The analyze subcommand (phpantom_lsp analyze --project-root <DIR>) runs all native diagnostics across a project in headless batch mode. It reuses the same Backend initialization pipeline as the LSP server, so results match exactly what a user sees in their editor.

The command exists so users can measure and maintain type coverage without opening files one by one. A clean run (exit code 0) means the LSP can resolve every symbol in the project. Any reported diagnostic is a spot where completion, hover, or go-to-definition will have a gap.

The batch pipeline runs in two parallel phases:

1. Parse phase. Read every user file (discovered via PSR-4 source directories) and call update_ast to populate fqn_index, ast_map, symbol_maps, use_map, namespace_map, and class_index. After this phase, all user classes are in fqn_index and cross-file references resolve via O(1) hash lookup.
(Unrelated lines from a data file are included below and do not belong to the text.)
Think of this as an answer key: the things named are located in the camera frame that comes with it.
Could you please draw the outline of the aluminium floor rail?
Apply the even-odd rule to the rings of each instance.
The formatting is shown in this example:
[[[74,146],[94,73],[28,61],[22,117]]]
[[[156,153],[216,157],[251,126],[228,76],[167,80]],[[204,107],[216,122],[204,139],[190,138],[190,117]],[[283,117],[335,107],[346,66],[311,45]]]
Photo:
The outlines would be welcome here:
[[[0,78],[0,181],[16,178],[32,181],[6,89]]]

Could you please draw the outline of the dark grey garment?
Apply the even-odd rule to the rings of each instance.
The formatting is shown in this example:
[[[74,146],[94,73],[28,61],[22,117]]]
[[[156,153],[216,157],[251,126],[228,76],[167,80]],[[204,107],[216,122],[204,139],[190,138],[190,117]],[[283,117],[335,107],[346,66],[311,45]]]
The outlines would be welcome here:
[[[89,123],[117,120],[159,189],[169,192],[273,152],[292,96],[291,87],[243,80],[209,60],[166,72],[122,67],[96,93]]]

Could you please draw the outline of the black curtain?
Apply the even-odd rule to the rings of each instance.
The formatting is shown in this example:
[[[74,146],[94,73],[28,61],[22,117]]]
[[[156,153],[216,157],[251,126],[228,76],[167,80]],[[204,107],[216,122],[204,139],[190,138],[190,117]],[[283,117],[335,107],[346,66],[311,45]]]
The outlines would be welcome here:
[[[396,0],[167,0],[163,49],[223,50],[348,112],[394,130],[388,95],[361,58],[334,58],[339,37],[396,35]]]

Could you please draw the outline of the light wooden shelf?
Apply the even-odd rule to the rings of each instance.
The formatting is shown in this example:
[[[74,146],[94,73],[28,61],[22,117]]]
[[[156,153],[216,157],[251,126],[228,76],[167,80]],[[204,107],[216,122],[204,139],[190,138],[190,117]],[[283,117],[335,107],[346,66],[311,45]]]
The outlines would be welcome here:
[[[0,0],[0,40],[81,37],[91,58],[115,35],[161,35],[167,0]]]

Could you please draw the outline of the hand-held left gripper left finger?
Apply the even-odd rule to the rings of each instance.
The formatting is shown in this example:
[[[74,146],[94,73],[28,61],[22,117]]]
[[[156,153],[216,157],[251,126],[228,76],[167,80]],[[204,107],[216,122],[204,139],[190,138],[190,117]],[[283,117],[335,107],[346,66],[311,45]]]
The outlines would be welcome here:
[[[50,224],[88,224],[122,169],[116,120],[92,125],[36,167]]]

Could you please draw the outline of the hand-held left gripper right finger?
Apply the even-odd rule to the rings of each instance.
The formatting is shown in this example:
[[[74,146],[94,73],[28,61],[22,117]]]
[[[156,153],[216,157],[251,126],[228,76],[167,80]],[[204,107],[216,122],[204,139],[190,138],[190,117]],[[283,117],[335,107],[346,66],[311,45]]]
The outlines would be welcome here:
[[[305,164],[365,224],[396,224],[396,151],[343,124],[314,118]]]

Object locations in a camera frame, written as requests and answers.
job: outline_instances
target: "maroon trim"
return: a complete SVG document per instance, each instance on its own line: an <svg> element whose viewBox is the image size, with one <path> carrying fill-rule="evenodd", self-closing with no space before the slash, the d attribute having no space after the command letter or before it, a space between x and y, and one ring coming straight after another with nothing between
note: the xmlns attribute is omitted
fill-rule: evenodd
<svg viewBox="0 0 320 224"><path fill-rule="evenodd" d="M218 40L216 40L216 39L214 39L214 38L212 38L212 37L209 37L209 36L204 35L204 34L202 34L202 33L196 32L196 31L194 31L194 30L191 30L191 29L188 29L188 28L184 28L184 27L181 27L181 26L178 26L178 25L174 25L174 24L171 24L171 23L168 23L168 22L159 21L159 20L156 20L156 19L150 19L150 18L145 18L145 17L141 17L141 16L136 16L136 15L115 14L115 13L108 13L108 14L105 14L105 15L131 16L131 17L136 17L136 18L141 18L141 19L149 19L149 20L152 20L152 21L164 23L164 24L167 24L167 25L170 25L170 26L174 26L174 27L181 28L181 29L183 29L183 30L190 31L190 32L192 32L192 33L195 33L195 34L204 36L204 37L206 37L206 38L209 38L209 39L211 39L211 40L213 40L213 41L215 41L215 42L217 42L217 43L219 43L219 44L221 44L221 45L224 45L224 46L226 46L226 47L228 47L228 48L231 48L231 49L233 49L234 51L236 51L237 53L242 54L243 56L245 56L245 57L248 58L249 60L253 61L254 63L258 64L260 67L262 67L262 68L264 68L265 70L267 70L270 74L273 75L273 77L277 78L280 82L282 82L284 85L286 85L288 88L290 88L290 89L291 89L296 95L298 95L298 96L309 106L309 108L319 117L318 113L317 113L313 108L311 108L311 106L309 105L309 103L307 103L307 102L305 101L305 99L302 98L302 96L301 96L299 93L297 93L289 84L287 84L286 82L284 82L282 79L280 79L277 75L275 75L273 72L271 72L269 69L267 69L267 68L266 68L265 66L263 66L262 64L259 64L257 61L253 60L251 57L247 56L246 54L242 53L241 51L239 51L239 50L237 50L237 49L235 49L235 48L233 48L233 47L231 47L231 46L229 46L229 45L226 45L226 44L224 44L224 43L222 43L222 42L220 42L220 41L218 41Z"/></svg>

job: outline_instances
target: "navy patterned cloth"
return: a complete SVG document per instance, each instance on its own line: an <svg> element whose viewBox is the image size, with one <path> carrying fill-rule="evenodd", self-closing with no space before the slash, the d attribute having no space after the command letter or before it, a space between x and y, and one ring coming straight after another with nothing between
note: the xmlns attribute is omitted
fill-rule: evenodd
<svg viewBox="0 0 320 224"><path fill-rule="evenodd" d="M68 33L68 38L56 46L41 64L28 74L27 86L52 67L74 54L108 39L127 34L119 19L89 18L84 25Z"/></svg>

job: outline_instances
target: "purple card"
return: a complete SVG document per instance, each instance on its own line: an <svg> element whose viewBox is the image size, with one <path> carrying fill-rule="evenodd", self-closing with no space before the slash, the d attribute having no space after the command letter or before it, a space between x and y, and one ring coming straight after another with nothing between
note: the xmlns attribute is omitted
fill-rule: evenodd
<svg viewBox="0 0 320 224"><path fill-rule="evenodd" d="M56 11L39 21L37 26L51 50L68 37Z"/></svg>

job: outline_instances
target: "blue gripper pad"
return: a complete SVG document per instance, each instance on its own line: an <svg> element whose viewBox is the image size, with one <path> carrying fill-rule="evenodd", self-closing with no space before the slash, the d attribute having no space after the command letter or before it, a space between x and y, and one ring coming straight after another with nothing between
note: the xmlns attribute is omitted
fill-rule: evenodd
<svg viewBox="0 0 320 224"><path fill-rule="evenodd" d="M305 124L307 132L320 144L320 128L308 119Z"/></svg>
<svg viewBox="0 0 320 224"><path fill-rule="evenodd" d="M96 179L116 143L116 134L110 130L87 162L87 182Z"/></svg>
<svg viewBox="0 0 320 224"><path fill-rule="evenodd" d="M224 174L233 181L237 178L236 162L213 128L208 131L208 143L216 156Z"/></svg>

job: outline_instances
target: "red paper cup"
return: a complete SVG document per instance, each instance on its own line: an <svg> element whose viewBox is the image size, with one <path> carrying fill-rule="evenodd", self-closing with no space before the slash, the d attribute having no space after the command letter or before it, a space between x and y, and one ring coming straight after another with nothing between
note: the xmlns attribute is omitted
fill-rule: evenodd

2. Diagnose phase. Run all seven diagnostic collectors on every file in parallel (std::thread::scope with one chunk per CPU core). Because Phase 1 already indexed all user classes, the diagnostic phase never triggers lazy parse_and_cache_file for other user files, eliminating write-lock contention.

Output uses PHPStan's table format (with progress bar and coloured output) so the results are familiar to teams already using PHPStan. Severity filtering (--severity error|warning|all) and path scoping let users focus on specific areas.

Diagnostic Worker Architecture

Diagnostics run in three independent background tokio::spawn tasks so they never block completion, hover, or signature help:

1. Native diagnostic worker — collects fast (syntax errors, unused imports, deprecated usage) and slow (unknown classes/members/functions, argument count, implementation errors) diagnostics. Debounces at 500 ms.
2. PHPStan worker — runs PHPStan in editor mode (--tmp-file / --instead-of). Debounces at 2 000 ms.
3. PHPCS worker — runs PHP_CodeSniffer via phpcs --report=json with stdin piping. Debounces at 2 000 ms.

Each worker is created during initialized via clone_for_diagnostic_worker, which builds a shallow clone of the Backend. All Arc-wrapped fields (maps, caches, the notify/pending slots) are shared by Arc::clone, so every worker sees all mutations the main Backend makes. The PHPStan and PHPCS workers each have their own notify handle, pending-URI slot, and diagnostic cache so they run independently of each other and of the native diagnostic worker.

Non-Arc fields are snapshotted at spawn time: php_version, vendor_uri_prefixes, vendor_dir_paths, and config. These fields are only written during initialized (before the workers are spawned) and never change afterwards. If a future feature adds hot-reloading of .phpantom.toml or runtime PHP version changes, the workers would need to be notified or re-cloned. This invariant ("init-time fields are write-once") should be verified before adding any post-init mutation to these fields.

Name Resolution

PHP class names go through resolution at parse time (resolve_parent_class_names):

1. Fully-qualified (\Foo\Bar) → strip leading \, use as-is.
2. In use map (Bar with use Foo\Bar;) → expand to Foo\Bar.
3. Qualified (Sub\Bar with use Foo\Sub;) → expand first segment.
4. Unqualified, not in use map → prepend current namespace.
5. No namespace → keep as-is.

This runs on parent_class, used_traits, and mixins for every ClassInfo extracted from a file.